TASK BRIEF: Each line below that contains "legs" should be counted. Give only the total.

STORED DATA:
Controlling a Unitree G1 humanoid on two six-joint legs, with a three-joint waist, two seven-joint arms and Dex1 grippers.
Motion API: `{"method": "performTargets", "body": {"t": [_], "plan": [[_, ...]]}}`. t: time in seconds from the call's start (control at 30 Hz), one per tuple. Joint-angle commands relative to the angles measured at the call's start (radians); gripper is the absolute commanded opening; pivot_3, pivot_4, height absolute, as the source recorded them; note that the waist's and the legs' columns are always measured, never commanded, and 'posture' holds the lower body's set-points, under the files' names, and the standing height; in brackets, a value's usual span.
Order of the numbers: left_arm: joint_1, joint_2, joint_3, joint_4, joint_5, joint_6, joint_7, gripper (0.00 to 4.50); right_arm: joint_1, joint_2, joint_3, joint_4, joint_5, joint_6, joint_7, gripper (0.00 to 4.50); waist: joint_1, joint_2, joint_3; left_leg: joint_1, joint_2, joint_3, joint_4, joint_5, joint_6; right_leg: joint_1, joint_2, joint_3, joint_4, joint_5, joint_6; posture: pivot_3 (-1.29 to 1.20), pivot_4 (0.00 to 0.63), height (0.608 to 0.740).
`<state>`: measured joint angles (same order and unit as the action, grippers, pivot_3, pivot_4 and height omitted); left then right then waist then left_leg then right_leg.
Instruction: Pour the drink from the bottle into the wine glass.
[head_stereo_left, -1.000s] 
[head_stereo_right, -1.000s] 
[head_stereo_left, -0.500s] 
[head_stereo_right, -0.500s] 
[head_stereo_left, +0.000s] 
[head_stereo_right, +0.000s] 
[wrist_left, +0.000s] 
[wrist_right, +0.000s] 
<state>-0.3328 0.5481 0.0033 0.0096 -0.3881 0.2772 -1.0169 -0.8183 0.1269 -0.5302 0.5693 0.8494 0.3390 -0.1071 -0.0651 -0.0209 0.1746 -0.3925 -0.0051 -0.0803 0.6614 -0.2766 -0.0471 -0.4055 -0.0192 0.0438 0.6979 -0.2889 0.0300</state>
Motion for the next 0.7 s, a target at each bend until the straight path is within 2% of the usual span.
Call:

TASK ANSWER: 2